ISO9001:2000年版では、要求事項の8条項「測定、分析及び改善」で、4.20の統計的手法の項目が分散されたように感じます。顧客満足を更に追及するため、「モニタリング」なる要求事項も発生しています。

顧客満足を得られているかどうかの判定は自己満足の次元でしたが、統計的手法の価値を理解することで、データと情報の重要性を説いているのです。また、何でも論理的というわけではなく、直観的で良いというのも面白い点です。

ISOの原則その8:供給者との互恵関係

ISOには「組織及びその供給者(現在の下請負業者)の価値創造能力は両者の互恵関係によって高められる。」とあります。

まず、重要な供給者を選定し、単なる下請負(組織の手足となって言うままに便宜をはかり、仕事をしてくれるところ)ではなく、相互の協力で価値を高める力が増す関係であることが必要とされています。

第一に、明確で、開放的なコミュニケーションを創り出すこと、第二に、製品の共同開発、共同改善に着手すること、第三に、顧客ニーズを共同で、明確に理解することが大切だとされています。

さらには、情報や将来の計画を共有し、供給者の改善とその達成を認知することまで要求されるようになります。

つまり、これまでの下請負業者の選定・評価から一歩踏み込んで、品質目標を共有しながら、お互いが改善し、それをチェックするシステムが求められるということです。より深い信頼関係が大切ですね。

ISO原則その8の供給者選定の基準と顧客ニーズの共有

選ぶというからには何らかの基準が必要になります。おそらく「長いつきあいだから」とか「特に問題ないから」とか「他では手に入らないから」などという曖昧な基準はあるとしても、第三者がみても納得のいく明確な理由となると難しいもの。

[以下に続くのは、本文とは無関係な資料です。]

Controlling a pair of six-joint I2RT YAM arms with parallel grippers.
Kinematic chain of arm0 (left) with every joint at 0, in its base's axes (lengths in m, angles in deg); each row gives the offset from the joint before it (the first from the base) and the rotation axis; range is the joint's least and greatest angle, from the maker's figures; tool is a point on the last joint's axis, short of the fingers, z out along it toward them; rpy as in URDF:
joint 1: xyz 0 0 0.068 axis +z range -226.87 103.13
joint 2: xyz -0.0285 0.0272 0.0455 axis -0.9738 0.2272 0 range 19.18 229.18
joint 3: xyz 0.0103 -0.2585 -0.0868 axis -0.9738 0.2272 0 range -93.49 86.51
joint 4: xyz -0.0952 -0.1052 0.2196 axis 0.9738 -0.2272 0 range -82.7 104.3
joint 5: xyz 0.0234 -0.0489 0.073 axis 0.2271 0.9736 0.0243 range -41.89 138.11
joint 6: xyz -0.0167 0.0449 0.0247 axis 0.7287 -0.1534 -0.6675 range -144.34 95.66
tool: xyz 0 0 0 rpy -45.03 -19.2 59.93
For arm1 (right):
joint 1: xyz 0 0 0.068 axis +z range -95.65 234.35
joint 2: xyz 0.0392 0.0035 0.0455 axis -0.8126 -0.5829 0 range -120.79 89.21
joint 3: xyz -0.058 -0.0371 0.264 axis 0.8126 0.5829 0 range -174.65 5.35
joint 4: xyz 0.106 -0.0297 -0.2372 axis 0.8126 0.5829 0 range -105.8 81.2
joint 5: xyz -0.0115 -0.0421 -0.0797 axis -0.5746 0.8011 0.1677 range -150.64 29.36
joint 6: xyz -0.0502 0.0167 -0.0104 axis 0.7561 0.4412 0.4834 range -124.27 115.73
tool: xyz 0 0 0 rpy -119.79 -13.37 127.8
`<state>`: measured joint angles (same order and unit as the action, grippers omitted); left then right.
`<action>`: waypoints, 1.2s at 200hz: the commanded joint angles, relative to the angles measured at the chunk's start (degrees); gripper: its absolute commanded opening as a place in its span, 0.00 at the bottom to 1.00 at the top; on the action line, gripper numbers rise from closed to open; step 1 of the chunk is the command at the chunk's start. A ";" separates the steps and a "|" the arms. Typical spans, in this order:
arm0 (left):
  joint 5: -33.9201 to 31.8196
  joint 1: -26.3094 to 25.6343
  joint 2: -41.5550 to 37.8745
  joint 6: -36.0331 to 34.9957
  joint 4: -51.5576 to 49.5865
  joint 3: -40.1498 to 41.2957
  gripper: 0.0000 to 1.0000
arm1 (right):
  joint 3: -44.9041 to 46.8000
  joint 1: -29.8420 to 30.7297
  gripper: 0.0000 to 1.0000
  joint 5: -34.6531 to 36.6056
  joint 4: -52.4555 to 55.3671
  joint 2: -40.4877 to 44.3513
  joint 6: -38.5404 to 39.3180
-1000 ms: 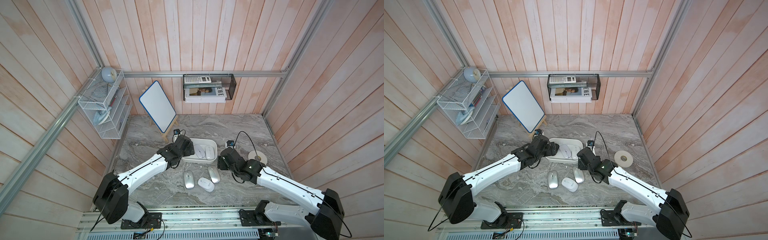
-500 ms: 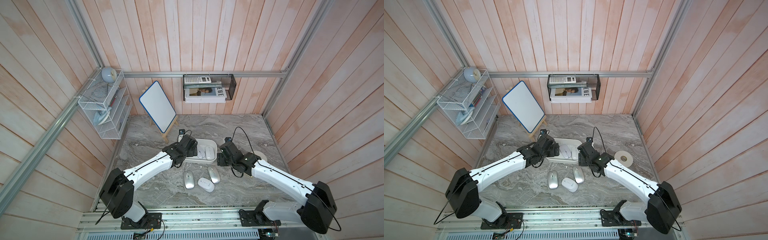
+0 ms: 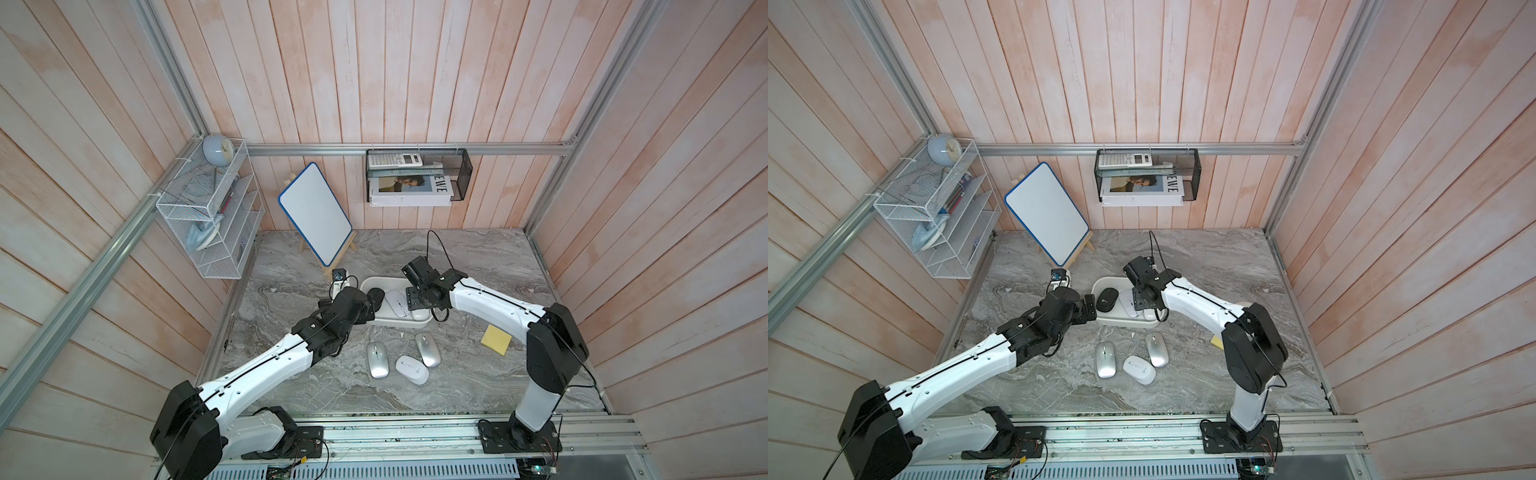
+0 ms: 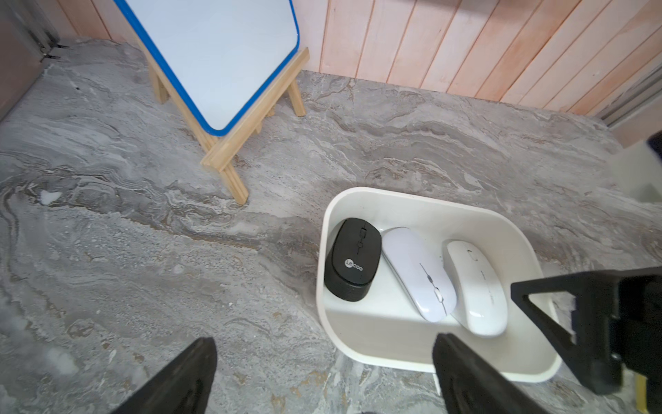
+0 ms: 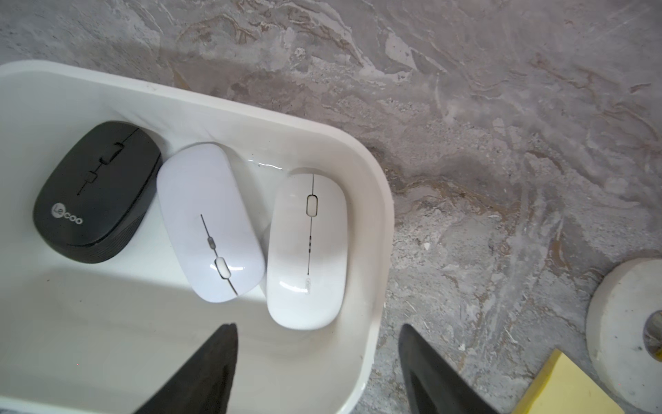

また、今更そんなことをするのは大変だという現場の声が聞こえてきそうです。この際一度考えてみたいものです。

仕入先とより強い協力関係が結ばれると、「顧客ニーズの共有」が必要になります。同じ品質方針で結ばれた協力関係である以上は、これまで以上に情報、特に顧客が何を求めているかという点では同じ認識と理解が必要になるのです。

お互いのコミュニケーションの頻度を高めながら、時として共同開発や共同改善に取り組むことも考えられます。組織側から考えれば、情報の入口が増え、同じ目標に向かう仲間が増えると同時に、企業の内側では解決し得なかった顧客ニーズを満たすための互恵関係が結ばれることになるのです。